PARIS — Givaudan posted full-year 2007 net profits of 94 million Swiss francs, or $78 million at average exchange, down 77 percent year-on-year. The downturn was due largely to the integration of Quest International, which was consolidated in March.

On a pro forma basis, assuming that Quest had been acquired in January 2006, net profit declined 1 percent to 236 million Swiss francs, or $197 million.

The Vernier, Switzerland-based firm's actual net profits were impacted by some 328 million Swiss francs, or $274 million, in integration costs, plus a one-off tax adjustment of 28 million Swiss francs, or $23 million, Givaudan said in a statement Tuesday.

Meanwhile, operating profit for the 12-month period declined 37 percent to 322 million Swiss francs, or $267 million. Givaudan's gross profit margin for last year declined to 47 percent from 49.4 percent in 2006.

Givaudan's full-year sales grew 42.2 percent in local currencies and 42 percent in Swiss francs, to 4.13 billion Swiss francs, or $3.45 billion. On a pro forma basis, sales grew 4 percent both in local currencies and Swiss francs.

Givaudan said the integration of Quest has been "fast and seamless," and has resulted in savings of 50 million Swiss francs, or $42 million, from combining operations.

Givaudan's fragrance division increased revenues 54.9 percent in local currencies, and 55.3 percent in Swiss francs, to 1.9 billion Swiss francs, or $1.58 billion. Pro forma, sales grew 3.9 percent in local currencies and 4.2 percent in Swiss francs.

Its consumer products business unit posted high-single-digit growth, with strong performances in all regions, and its specialty ingredients enjoyed strong sales, Givaudan stated.

Fine fragrance sales declined slightly against a strong 2006 comparable.

For the year, its flavors sales increased sales 33 percent in local currencies, and 32.4 percent in Swiss francs, to 2.23 billion Swiss francs, or $1.86 billion.

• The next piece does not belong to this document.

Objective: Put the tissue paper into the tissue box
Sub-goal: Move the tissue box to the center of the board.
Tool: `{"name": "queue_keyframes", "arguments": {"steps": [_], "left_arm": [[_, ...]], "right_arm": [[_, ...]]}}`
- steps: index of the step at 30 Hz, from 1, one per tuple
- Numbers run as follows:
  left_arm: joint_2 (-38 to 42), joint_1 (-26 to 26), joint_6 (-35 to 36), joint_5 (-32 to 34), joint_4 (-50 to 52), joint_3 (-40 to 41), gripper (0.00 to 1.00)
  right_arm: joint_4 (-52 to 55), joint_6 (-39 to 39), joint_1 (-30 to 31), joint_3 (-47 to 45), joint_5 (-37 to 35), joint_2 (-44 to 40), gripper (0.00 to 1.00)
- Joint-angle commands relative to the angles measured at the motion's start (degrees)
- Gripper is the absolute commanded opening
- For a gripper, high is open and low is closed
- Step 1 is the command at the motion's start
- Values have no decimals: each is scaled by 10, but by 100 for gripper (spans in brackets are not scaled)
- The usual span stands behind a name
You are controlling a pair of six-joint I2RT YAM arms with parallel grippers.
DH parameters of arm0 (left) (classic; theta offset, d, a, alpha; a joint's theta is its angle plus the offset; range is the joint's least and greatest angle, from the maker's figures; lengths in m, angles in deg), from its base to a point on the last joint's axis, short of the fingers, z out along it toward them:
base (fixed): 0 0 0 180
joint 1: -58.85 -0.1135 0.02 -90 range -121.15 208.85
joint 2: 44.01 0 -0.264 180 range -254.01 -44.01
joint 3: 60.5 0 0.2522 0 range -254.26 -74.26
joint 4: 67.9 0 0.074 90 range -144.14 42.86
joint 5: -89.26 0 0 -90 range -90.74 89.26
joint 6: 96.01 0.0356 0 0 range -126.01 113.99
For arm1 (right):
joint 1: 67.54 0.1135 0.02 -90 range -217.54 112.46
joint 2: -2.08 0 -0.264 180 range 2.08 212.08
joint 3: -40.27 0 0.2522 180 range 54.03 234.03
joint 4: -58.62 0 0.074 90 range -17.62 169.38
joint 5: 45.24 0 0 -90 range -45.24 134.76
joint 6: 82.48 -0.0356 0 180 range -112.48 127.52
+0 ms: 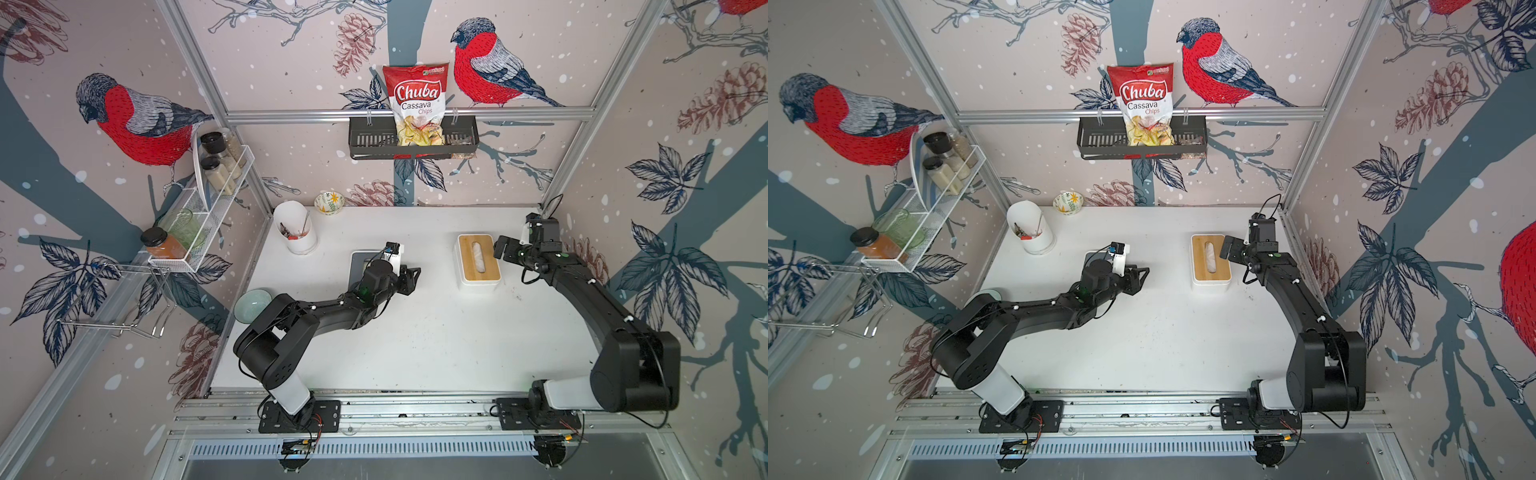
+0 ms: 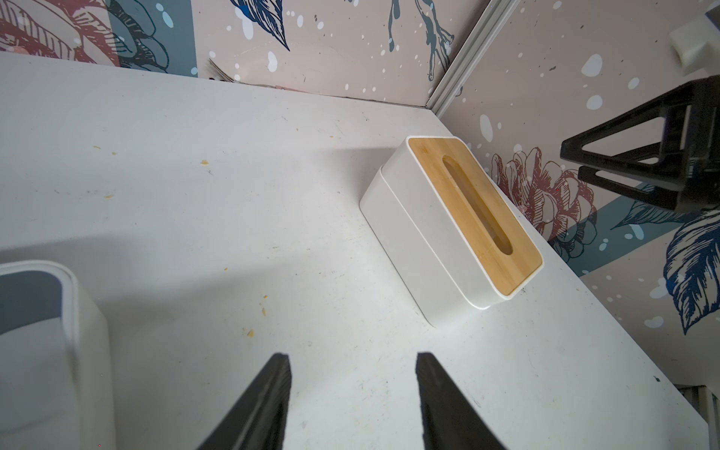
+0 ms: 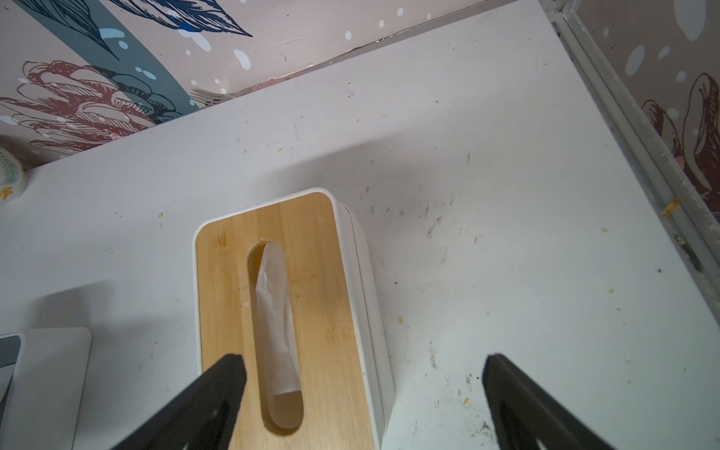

The company said it is confident it will grow its sales in line with the market this year, excluding ongoing product streamlining and the divestiture of its St. Louis facility in the U.S. It is also bullish it will achieve its savings target related to the acquisition of Quest of 200 million Swiss francs, or $182 million at current exchange, with total integration costs of 440 million Swiss francs, or $401 million."The company is well positioned to grow again above the market beginning in 2009 and to reach pre-acquisition margin levels by 2010," Givaudan said.

— Ellen Groves

L'Oréal Pledges Bonus, Raises

PARIS — L'Oréal has promised each of its 12,000 employees in France a special bonus of 250 euros, or $367 at current exchange, in March, after it held annual salary negotiations with trade unions Tuesday.

The French beauty giant also announced that in 2008, employees who earn less than 50,000 euros, or $73,310, a year, will be guaranteed a raise at least level with inflation.

The measures follow a strike Monday, which was supported by about 10 percent of L'Oréal's French workforce.

Five of France's trade union organizations had called for the strike to press for a return to general salary increases, rather than raises determined on a case-by-case basis. The unions want a 9 percent wage increase to match the rising cost of living over the last five years, said Jean-François D'André, a trade union delegate for L'Oréal SA. D'André claimed some salaries have remained flat for the last three years and were increased by less than 1 percent in the two years prior to that.

L'Oréal said wages increased an average of 4.4 percent last year and by 3.8 percent in 2006. The firm said overall wages have risen an average of 20.7 percent since 2003, or twice the rate of inflation.

Last year, the lowest-paid employees with a year's experience at the firm earned 18,000 euros, or $24,673, which was augmented by participation in profit-sharing schemes, according to L'Oréal. In 2007, the average worker's salary was 25,600 euros, or $35,090, a year, plus a share of profits, which represents twice France's minimum wage, L'Oréal said.

— E.G.

Gleeson to Retire at Walgreen

NEW YORK — Walgreen Co.'s senior vice president and chief strategy officer John W. Gleeson will retire Feb. 29 after 45 years with the drugstore chain, the firm said Tuesday, adding that Robert G. Zimmerman, vice president of corporate development, will lead the company's strategy group. Gleeson, who had served as divisional vice president of marketing systems and services and vice president of corporate strategy and as treasurer, was named to his current post last year. He joined Walgreens as a stock clerk in 1962. "He conceptualized the freestanding store concept, which has been pivotal to our growth since the early Nineties," stated chairman and chief executive officer Jeffrey A. Rein.